(Task inputs Opens)

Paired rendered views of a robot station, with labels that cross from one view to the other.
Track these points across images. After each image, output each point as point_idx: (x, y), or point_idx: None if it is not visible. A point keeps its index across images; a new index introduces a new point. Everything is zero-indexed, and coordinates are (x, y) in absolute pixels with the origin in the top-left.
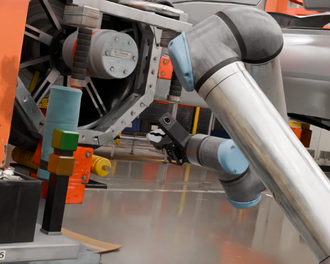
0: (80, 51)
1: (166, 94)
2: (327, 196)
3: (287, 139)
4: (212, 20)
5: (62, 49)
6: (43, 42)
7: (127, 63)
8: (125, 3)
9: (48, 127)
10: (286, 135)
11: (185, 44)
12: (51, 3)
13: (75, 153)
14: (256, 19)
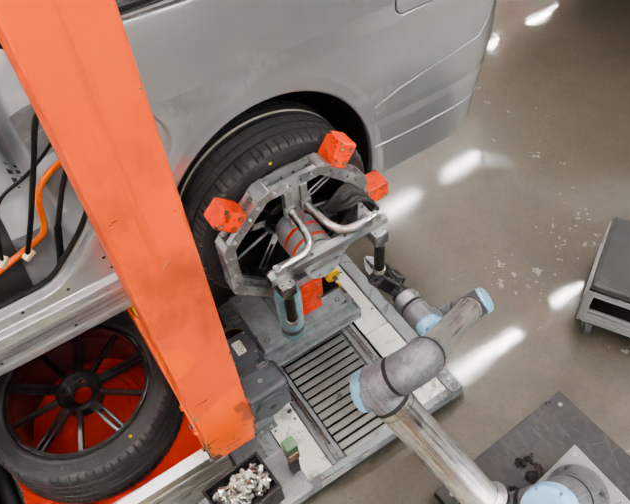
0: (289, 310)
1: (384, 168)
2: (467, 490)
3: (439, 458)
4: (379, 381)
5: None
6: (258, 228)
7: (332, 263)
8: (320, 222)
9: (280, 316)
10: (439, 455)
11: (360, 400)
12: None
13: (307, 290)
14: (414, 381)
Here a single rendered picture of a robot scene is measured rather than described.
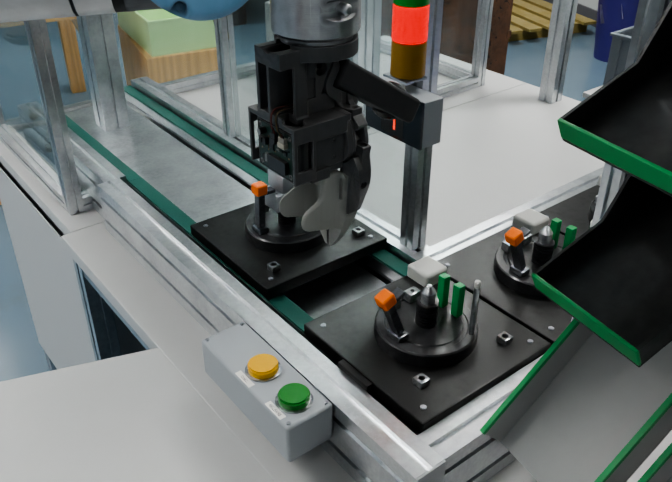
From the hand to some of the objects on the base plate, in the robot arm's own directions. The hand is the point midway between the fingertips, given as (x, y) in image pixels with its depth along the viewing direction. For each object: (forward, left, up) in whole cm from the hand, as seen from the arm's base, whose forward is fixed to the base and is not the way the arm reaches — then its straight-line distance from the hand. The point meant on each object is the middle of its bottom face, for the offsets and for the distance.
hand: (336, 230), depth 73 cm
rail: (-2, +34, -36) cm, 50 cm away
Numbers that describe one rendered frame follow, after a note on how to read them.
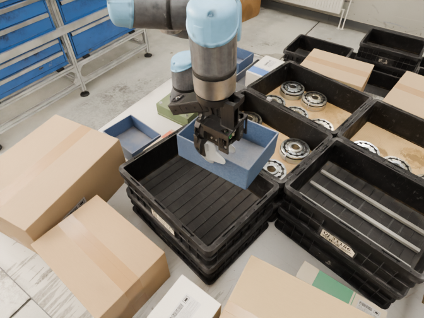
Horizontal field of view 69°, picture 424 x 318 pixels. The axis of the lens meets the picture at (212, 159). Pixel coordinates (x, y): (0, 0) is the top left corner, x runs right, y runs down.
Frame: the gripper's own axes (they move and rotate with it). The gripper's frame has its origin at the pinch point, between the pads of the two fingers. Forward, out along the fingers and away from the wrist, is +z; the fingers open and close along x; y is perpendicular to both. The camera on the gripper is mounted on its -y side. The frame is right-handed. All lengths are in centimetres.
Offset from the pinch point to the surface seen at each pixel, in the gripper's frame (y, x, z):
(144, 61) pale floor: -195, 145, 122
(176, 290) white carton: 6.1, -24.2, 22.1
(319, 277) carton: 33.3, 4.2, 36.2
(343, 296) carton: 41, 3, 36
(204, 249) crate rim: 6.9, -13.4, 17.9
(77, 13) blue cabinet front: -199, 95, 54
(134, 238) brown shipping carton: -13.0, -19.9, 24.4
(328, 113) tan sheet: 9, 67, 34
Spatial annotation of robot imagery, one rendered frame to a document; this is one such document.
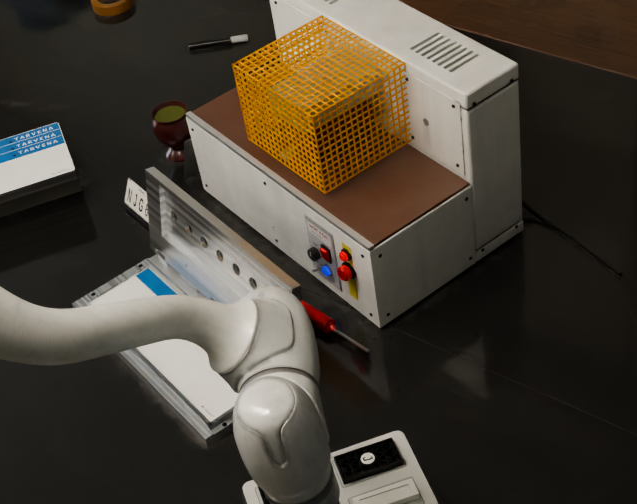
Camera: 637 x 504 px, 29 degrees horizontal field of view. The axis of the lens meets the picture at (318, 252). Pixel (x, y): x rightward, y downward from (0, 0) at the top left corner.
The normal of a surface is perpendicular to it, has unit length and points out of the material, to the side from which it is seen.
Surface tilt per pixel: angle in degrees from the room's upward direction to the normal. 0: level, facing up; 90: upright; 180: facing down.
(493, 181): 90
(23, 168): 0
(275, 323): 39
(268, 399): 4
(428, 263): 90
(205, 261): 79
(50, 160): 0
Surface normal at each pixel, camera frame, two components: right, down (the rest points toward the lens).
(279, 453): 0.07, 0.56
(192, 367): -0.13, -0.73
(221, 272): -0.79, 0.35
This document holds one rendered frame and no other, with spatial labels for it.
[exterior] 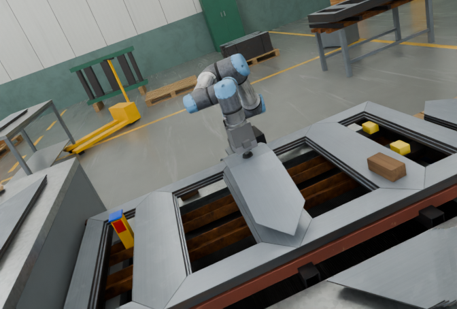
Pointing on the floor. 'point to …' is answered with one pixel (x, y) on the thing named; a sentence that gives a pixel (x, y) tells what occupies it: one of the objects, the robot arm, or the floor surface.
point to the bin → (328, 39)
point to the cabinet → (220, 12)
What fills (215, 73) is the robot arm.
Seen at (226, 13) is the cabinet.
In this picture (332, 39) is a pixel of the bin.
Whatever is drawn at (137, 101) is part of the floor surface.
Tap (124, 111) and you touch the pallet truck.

(Task inputs Closes)
(Task inputs Opens)

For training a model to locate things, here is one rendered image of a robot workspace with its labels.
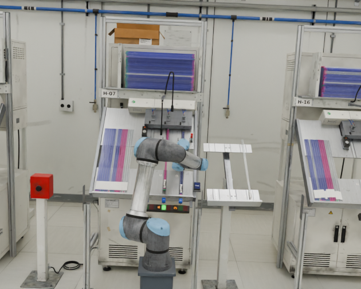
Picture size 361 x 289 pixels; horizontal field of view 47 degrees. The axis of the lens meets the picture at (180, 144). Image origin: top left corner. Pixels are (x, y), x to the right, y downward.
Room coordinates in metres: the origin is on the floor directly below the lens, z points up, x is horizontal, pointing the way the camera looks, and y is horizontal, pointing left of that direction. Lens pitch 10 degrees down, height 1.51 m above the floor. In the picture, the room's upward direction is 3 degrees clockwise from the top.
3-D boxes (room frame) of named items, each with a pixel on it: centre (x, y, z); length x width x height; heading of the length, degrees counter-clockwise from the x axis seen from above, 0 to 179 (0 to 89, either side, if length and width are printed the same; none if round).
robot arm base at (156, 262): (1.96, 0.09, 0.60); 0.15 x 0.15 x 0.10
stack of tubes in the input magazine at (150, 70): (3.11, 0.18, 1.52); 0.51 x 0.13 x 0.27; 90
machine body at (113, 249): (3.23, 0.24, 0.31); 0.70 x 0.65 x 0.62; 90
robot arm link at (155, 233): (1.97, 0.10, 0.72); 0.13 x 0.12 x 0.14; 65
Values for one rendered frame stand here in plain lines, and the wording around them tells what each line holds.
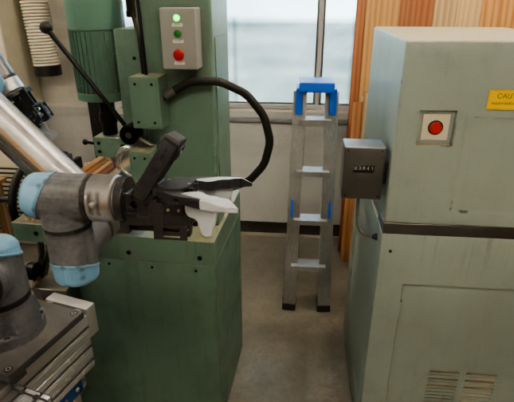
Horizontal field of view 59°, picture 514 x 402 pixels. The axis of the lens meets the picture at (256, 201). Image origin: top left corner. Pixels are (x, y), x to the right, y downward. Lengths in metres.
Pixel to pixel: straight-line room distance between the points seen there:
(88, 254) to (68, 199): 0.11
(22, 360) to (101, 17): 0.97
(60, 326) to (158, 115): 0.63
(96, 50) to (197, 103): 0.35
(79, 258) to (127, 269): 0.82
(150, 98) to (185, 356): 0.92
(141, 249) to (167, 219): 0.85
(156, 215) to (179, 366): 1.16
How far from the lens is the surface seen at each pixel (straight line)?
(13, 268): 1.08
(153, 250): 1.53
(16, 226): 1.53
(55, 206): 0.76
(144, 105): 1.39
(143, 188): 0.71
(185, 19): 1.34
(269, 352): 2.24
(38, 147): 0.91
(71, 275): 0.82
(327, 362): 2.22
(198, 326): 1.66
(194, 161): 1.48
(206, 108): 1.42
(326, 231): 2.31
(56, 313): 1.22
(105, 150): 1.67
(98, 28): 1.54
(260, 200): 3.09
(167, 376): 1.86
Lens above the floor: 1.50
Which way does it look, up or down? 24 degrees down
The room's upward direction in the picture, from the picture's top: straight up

(Task inputs Closes)

To do — Every line that contains "document" should be copied out of the data.

Task solution —
Spatial annotation of robot imagery, one rendered frame to a document; this is one such document.
This document holds one rendered frame and no other, with spatial labels for it.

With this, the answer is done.